ZURICH (Reuters) - Swiss drugmaker Novartis (NOVN.S) is “completely committed” to its $10 billion-per-year Sandoz generics business, a spokesman said on Thursday, after a newspaper reported Chief Executive Vas Narasimhan planned to split the unit off.
“We’re completely committed to the Sandoz business, and we’re looking at transforming it and making it as strong as it can be in the global generics business,” Novartis spokesman Sreejit Mohan told Reuters.
Earlier, Swiss newspaper Tages-Anzeiger reported the Basel-based drugmaker was preparing to split off Sandoz, citing an employee representative as well as participants in a Novartis investor event last week in London.
According to the newspaper, Narasimhan outlined plans for the generics business to become an independent unit for which Novartis was reviewing “all strategic options”.
Mohan said that Sandoz will be given more autonomy to navigate the dynamic generics environment, where the company has been under price pressure and in September sold its U.S. pills business to Indian’s Aurobindo (ARBN.NS).
Still, keeping Sandoz as a pillar of Novartis remains “the fundamental focus right now”, he said.
“The whole goal is to try to make Sandoz as agile as possible, to compete in that environment, to give it the autonomy to be as agile as possible,” Mohan added.
“That’s essentially been the message that we’ve been delivering, so I have no idea how that led to saying ‘split off.’”
Sandoz has faced headwinds beyond U.S. pricing pressure.
Earlier this month, for instance, Sandoz abandoned its pursuit of U.S. regulatory approval for a copy of Roche’s $7 billion-per-year blockbuster rituximab, a medication used to treat cancer and rheumatoid arthritis.
Novartis concluded others would be first to market in the United States before it could generate data required by the U.S. Food and Drug Administration.

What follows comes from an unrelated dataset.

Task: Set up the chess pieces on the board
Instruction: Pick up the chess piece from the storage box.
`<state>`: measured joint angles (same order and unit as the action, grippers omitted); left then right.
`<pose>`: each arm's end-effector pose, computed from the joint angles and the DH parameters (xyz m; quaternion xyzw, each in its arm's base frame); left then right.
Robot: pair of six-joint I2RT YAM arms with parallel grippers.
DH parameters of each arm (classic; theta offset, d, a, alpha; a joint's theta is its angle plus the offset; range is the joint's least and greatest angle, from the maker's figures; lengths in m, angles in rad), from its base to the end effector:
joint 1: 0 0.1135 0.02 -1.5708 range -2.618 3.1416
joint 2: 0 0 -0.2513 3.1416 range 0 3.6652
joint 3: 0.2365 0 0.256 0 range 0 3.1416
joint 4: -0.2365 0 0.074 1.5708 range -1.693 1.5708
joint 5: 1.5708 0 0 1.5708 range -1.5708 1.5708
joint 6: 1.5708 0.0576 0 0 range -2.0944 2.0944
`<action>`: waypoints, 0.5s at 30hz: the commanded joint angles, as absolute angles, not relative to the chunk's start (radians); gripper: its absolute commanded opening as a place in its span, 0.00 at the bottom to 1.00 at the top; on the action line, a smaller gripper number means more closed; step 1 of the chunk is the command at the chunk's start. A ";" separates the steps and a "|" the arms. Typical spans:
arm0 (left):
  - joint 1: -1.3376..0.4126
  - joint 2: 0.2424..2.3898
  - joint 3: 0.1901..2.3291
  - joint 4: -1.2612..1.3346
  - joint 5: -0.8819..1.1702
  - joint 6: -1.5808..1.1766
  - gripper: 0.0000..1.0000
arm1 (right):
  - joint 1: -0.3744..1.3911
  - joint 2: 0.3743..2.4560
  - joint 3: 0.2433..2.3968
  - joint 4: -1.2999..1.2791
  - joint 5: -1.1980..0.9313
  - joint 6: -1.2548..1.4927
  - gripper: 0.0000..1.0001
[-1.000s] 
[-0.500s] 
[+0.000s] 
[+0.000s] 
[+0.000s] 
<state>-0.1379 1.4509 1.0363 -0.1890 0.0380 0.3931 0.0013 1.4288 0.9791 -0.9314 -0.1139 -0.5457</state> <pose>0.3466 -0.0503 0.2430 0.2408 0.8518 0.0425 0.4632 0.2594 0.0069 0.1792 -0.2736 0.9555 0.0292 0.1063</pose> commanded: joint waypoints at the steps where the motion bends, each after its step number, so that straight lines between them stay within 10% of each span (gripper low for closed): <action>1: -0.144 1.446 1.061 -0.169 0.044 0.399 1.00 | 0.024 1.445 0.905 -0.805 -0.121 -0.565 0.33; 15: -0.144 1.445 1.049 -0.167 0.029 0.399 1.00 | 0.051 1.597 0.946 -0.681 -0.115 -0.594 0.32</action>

Even so, Novartis has said it remains committed to Sandoz’s biosimilars portfolio — near copies of biological medicines from rivals that have lost patent protection — that it hopes will eventually boost the division’s margins.
“When you think about how we’re going to drive Sandoz moving forward, a lot of it is about executing a strategy of transformation and shifting the focus to complex generics and biosimilars,” Narasimhan told analysts last month after releasing third-quarter earnings.
“I think Sandoz is on the right track,” he said. “Challenging environment, but I think we’re taking the steps necessary to put the division in a place where it can succeed.”
Novartis is spinning off its Alcon eyecare unit, with a plan to give the division to shareholders in the first half of 2019.